We hear some terrible stories in the jail. Some stories are so traumatic I will not repeat them unless I am with other jail chaplains. But it is the stories of heartbreak that haunt me daily. Last week Vanessa was sentenced to life without the possibility of parole. She is 35 years old with four children ranging in age from 6 to 13 years old. We’ve been praying for her sentencing for months. Her lack of involvement in the crime combined with what she has achieved since being incarcerated had us all encouraged for a different outcome.
Three of us were sitting at a table (Vanessa’s two “bunkies” aka cellmates, and me) when Vanessa returned from court and told us the news. We all just sat in silence for several minutes. Vanessa broke the silence by saying, “I’m going to be fine but my kids, my kids….what’s going to happen to my kids?” Her bunkies rallied around her telling her they were going to be taken care of—one of her bunkies even offered to take them in when she got out in a few years. I watched the women comfort Vanessa. It was beautiful. They were providing care and support I could not offer.

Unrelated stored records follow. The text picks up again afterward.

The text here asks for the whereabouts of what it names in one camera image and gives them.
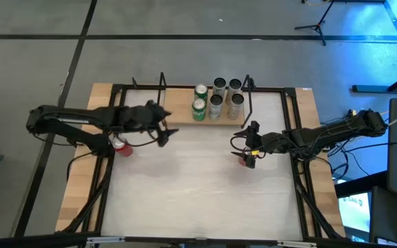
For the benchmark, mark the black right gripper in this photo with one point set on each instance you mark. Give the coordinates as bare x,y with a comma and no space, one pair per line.
272,143

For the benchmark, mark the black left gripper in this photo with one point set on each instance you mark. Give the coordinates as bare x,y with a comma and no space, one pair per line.
136,117

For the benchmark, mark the green Sprite can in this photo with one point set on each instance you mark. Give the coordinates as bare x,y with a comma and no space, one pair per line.
201,90
198,112

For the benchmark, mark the Celsius can orange print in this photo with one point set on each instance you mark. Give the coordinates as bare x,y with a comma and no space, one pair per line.
235,110

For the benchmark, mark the Celsius Arctic Vibe can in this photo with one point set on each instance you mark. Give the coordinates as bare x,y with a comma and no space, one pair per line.
215,110

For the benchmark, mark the silver Celsius can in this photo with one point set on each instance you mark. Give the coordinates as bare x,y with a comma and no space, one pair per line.
219,84
234,85

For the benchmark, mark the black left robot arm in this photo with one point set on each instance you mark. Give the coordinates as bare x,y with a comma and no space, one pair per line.
91,115

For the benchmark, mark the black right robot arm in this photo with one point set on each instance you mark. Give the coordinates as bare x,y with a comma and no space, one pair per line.
329,132

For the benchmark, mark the red Coca-Cola can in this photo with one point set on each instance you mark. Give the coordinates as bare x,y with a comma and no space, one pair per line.
126,151

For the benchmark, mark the monitor screen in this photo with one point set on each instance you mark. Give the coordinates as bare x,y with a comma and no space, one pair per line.
355,213

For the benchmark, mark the black tripod stand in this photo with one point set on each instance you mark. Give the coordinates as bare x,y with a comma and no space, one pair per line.
318,25

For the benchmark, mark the black rig crossbar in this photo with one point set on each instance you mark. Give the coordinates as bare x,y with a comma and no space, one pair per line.
29,240

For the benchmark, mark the wooden shelf black metal frame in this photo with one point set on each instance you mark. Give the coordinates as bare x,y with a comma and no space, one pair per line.
181,110

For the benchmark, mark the black table frame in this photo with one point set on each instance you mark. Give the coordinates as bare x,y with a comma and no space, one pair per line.
109,172

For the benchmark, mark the black desk frame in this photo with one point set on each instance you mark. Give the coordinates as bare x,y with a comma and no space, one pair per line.
374,89

I would like to think my words of support and prayers offered Vanessa some comfort, but I think I would be wrong. The only thing I am sure of is that we sat around that stainless steel table in silence held by a powerful, healing Love. In that silence Vanessa felt safe to share the deepest fears on her heart.
Days later I am still a mess of emotions inside. I feel angry we live in a world where we lock people up thinking it makes us safer. I’m afraid for the future for Vanessa and her children. And I feel sad and so very helpless there’s nothing I can do. Moments like this make me feel like I’m not cut out to be a chaplain while at the same time remind me why the work is so important to me. It’s always about the Love.
As I left the pod that day, Vanessa said, “Chaplain, will you write to me for the rest of your life?” I responded, “Absolutely.”